YOUR OBJECTIVE:
Reproduce each line of the material precisely.

# # #

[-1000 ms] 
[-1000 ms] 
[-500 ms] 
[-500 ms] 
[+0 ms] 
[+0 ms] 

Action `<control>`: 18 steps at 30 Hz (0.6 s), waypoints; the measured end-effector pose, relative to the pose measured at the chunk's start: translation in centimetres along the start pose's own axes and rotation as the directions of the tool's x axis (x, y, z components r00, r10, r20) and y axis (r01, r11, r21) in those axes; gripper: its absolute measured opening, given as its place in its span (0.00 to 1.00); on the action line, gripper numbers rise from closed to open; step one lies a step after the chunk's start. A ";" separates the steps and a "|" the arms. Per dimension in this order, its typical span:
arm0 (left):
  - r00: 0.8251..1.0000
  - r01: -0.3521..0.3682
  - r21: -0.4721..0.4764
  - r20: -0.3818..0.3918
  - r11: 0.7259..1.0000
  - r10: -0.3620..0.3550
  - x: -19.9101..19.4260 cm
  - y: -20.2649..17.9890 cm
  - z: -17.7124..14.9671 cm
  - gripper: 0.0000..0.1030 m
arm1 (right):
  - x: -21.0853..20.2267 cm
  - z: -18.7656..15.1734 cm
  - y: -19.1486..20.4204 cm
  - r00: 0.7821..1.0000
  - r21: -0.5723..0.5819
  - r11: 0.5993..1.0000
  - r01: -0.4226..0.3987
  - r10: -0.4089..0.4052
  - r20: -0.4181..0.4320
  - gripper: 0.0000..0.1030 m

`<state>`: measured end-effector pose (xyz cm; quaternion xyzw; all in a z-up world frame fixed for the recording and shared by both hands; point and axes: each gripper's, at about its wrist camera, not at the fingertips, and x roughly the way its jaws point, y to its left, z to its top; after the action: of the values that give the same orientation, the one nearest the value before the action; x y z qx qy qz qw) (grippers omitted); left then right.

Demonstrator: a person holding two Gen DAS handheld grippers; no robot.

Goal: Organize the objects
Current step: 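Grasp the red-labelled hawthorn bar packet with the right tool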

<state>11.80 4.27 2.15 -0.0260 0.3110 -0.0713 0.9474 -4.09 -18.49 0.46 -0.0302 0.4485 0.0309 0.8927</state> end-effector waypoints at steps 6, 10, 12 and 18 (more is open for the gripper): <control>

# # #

REPLY:
[-1000 ms] 
[-1000 ms] 
[-500 ms] 
[-500 ms] 
[+0 ms] 
[+0 ms] 

Action `<control>`: 18 steps at 30 Hz (0.6 s), waypoints; the measured end-effector pose, relative to the pose measured at the chunk's start: translation in centimetres along the start pose's own axes and rotation as the directions of the tool's x axis (x, y, z components r00, r10, r20) and y axis (r01, r11, r21) in those axes; gripper: its absolute measured opening, given as its place in its span (0.00 to 1.00); on the action line, gripper numbers rise from closed to open; step one lies a step after the chunk's start. A ";" separates the steps and a "|" the arms. Per dimension in this order, its typical span:
arm0 (left):
  - r00: 0.8251..1.0000
  - r01: -0.3521..0.3682
  - r21: -0.4721..0.4764
  - r20: -0.3818..0.3918
  - r11: 0.7259..1.0000
  - r10: -0.3620..0.3550
  - x: -19.9101..19.4260 cm
  - y: -20.2649..17.9890 cm
  - z: -17.7124..14.9671 cm
  - gripper: 0.0000..0.1030 m
arm1 (right):
  - x: -21.0853..20.2267 cm
  - z: -18.7656..15.1734 cm
  - y: -19.1486..20.4204 cm
  - r00: 0.7821..1.0000
  - r21: -0.5723..0.5819
  - r11: 0.5993..1.0000
  - r01: -0.4226..0.3987
  - r10: -0.4089..0.4052
  - r20: -0.4181..0.4320
  - gripper: 0.0000..0.1030 m

`<state>`: measured end-effector pose (xyz cm; quaternion xyzw; all in a z-up world frame fixed for the recording and shared by both hands; point and axes: each gripper's, at about its wrist camera, not at the fingertips, and x roughly the way its jaws point, y to its left, z to its top; after the action: of the values that give the same orientation, the one nearest the value before the action; x y z qx qy qz qw) (grippers omitted); left then right.

Demonstrator: a person holding two Gen DAS handheld grippers; no robot.

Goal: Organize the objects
Current step: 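Grasp the red-labelled hawthorn bar packet with the right tool
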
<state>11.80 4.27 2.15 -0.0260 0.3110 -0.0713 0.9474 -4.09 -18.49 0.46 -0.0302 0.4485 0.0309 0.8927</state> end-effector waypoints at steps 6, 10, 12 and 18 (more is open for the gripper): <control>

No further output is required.